FTX’s Bankman-Fried Admits Client and Company Funds Were in Same Account

The fallen founder of the cryptocurrency exchange gave his first interview since the collapse of his empire on November 11.

The overnight implosion of 30-year-old Sam-Bankman-Fried’s crypto empire on November 11 sent shock waves through the cryptocurrency industry. 

Ongoing investigations by regulators are still trying to piece together the root causes of this debacle. 

But what has emerged so far is that there was a conflict of interest between Bankman-Fried’s two flagship companies: the FTX cryptocurrency exchange and Alameda Research, a hedge fund that is also a trading platform. Roughly speaking, retail investors were on FTX and institutional investors and professional traders were on both FTX and Alameda. 

The two companies were supposed to be independent. But in fact it appeared that they were very closely intertwined.

‘I Didn’t Knowingly Comingle’

As a crypto exchange, FTX executed orders for clients, taking their cash and buying cryptocurrencies on their behalf. FTX acted as a custodian, holding the clients’ crypto. 

FTX then used its clients’ crypto assets, through its sister company’s Alameda Research trading arm, to generate cash through borrowing or market-making. The cash FTX borrowed was used to bail out other crypto institutions in summer 2022.

At the same time, FTX was using the cryptocurrency it was issuing, FTT, as collateral on its balance sheet. This was a significant exposure, due to the concentration risk and the volatility of FTT.

The insolvency of FTX stemmed from a liquidity shortfall when clients attempted to withdraw funds from the platform. The shortfall appears to have been prompted by FTX’s founder reportedly transferring $10 billion of customer funds from FTX to Alameda Research.

In his first interview, on November 30, since his empire went bankrupt, Bankman-Fried admitted that FTX client funds were in Alameda accounts.

Was there a comingling of funds? Were FTX customer funds comingled with Alameda’s? He was asked by journalist Andrew Ross Sorkin at the New York Times Dealbook Summit via Zoom.

“I didn’t knowingly comingle,” he replied.

He said that, back in 2019, FTX had no bank accounts globally. So some customers who wanted to transfer funds to FTX, were wiring money to Alameda which then issued a credit on their behalf on FTX. Basically, customers deposited funds on FTX via Alameda accounts.

“I think that was a substantial sum,” Bankman-Fried said. 

‘I Was Nervous’

When did the comingling of funds begin? Ross Sorkin asked.

“Looking through this now, I think that position size for Alameda got substantially larger in 2022,” Bankman-Fried responded. He said that the two companies had been reducing their relationship: Pre-pandemic, Alameda was the primary liquidity provider on FTX, and in 2022 it was one of the smallest liquidity providers. 

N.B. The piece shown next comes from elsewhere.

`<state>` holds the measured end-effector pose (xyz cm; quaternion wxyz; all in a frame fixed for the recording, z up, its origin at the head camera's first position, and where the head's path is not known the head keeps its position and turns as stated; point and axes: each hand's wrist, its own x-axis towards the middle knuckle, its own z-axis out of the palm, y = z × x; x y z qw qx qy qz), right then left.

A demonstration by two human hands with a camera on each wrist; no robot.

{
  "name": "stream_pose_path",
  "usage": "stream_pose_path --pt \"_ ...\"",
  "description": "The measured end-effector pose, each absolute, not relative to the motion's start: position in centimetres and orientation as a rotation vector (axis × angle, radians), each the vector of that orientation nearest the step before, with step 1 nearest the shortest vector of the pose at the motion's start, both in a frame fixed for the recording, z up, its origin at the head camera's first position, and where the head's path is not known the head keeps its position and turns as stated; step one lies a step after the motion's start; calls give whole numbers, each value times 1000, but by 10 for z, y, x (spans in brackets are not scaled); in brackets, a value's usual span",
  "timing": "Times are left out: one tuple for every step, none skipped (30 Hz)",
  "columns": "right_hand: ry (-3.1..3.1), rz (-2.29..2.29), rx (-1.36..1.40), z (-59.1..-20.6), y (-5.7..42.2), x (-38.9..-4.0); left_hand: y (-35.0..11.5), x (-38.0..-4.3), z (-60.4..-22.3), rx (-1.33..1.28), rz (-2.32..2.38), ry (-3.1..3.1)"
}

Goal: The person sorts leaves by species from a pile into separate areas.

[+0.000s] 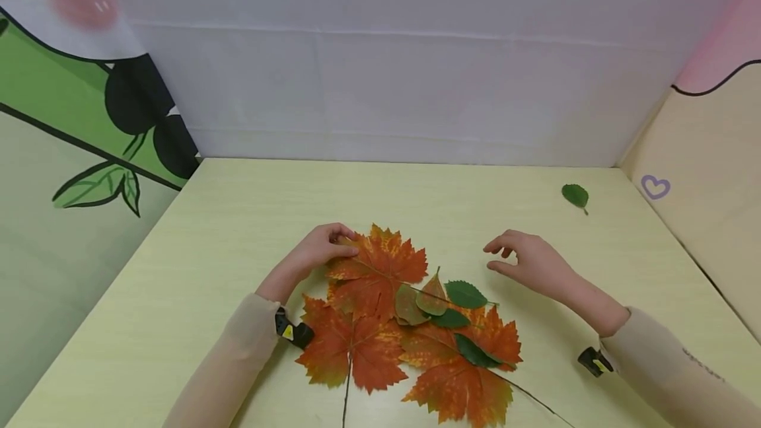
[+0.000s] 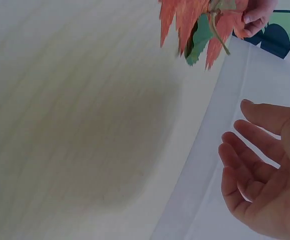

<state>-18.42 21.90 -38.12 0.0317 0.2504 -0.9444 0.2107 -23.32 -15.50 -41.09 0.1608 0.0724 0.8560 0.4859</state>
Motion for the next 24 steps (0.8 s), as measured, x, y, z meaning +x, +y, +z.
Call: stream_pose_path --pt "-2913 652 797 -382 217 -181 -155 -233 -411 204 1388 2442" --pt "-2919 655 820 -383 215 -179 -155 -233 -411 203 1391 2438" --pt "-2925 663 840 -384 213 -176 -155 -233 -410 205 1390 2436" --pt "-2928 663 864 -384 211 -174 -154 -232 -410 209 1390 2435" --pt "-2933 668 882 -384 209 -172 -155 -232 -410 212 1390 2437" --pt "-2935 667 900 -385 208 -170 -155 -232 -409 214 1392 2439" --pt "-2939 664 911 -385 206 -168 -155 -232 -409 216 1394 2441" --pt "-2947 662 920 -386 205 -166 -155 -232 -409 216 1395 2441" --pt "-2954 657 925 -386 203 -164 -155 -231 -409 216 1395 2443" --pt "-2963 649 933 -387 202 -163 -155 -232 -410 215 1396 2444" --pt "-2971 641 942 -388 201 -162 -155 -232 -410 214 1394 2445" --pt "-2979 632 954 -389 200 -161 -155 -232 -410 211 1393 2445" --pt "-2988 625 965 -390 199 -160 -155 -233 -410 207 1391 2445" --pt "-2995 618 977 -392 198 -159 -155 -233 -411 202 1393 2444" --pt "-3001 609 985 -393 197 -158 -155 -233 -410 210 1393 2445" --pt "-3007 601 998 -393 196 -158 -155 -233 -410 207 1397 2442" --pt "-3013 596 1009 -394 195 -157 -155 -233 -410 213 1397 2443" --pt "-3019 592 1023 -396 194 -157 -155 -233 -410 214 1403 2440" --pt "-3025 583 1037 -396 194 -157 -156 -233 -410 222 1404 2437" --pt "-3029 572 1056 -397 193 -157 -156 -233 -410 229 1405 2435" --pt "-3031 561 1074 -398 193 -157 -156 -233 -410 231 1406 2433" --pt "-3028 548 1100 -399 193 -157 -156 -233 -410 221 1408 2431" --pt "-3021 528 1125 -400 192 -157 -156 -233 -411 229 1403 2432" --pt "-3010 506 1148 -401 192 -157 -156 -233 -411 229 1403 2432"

But “I failed to pay nearly enough attention, and that’s how we ended up here,” he concluded.

Bankman-Fried, who obviously wasn’t comfortable answering the question despite his contrite tone, then tried to explain that he didn’t run Alameda and therefore didn’t have access to all the data. The problem is that he was the majority shareholder of the hedge fund.

“Look, I wasn’t running Alameda; I didn’t know exactly what was going on. I didn’t know the size of their position,” the former trader claimed. He said he should have appointed someone to oversee the relationship between FTX and Alameda.

“I was nervous because of the conflict of interest, of being too involved,” the former billionaire said, while acknowledging that he did live with one or two of Alameda’s employees for a while.

“Obviously that’s a pretty big mistake… that I wasn’t more aware.” 

He said FTX and Alameda were tied together more closely than he understood it to be.